◆ **Work order**
Wherever a line in the material contains the word "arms", copy that line.

◆ **Data**
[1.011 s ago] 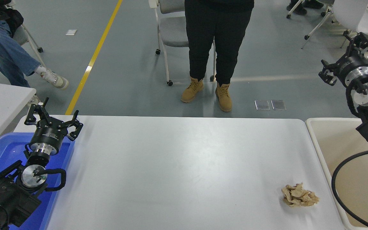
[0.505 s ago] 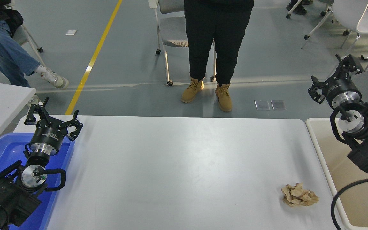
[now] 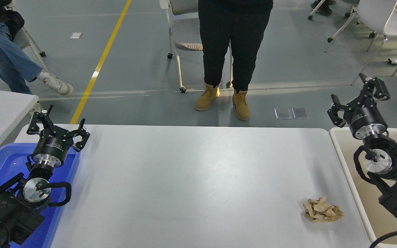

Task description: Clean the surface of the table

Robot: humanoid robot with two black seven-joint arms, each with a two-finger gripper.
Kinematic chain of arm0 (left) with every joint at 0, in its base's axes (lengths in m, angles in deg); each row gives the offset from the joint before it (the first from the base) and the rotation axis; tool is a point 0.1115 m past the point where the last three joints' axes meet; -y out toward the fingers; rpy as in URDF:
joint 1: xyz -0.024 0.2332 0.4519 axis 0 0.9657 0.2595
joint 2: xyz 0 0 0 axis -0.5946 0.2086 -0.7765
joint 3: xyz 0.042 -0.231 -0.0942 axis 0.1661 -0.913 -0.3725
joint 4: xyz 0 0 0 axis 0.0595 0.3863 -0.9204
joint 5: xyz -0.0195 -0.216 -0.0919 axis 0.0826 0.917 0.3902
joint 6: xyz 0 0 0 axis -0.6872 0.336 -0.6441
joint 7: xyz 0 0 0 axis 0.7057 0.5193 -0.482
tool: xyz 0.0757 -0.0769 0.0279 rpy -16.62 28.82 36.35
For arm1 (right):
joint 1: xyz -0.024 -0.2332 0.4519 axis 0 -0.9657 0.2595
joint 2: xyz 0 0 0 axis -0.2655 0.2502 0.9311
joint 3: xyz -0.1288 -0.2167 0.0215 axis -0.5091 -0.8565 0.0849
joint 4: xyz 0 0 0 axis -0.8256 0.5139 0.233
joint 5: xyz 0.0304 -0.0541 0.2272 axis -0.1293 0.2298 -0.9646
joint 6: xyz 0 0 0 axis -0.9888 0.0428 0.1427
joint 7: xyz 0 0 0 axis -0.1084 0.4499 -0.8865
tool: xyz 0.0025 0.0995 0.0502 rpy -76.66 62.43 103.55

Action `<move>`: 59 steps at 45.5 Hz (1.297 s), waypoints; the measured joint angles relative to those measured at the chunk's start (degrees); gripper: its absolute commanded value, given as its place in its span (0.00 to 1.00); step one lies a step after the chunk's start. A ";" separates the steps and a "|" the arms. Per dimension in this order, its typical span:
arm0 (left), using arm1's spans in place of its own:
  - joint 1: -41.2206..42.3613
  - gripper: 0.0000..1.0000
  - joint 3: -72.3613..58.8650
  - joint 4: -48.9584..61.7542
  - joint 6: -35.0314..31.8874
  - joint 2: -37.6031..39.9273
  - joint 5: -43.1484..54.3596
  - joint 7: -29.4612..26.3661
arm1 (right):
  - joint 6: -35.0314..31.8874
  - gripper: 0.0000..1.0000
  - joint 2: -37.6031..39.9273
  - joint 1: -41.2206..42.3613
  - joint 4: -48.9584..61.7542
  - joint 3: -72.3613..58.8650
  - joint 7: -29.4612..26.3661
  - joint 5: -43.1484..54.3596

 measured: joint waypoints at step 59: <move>0.00 1.00 0.00 -0.01 0.00 0.00 -0.01 0.00 | -4.93 0.98 19.67 24.18 -1.15 -61.48 -2.64 11.14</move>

◆ **Solution below**
Robot: humanoid robot with two black seven-joint arms, each with a two-finger gripper.
Action `<move>`: 59 steps at 45.5 Hz (1.297 s), waypoints; the measured joint angles relative to those measured at the chunk's start (degrees); gripper: its absolute commanded value, given as its place in its span (0.00 to 1.00); step one lies a step after the chunk's start. A ";" separates the steps and a "|" the arms. Per dimension in this order, its typical span:

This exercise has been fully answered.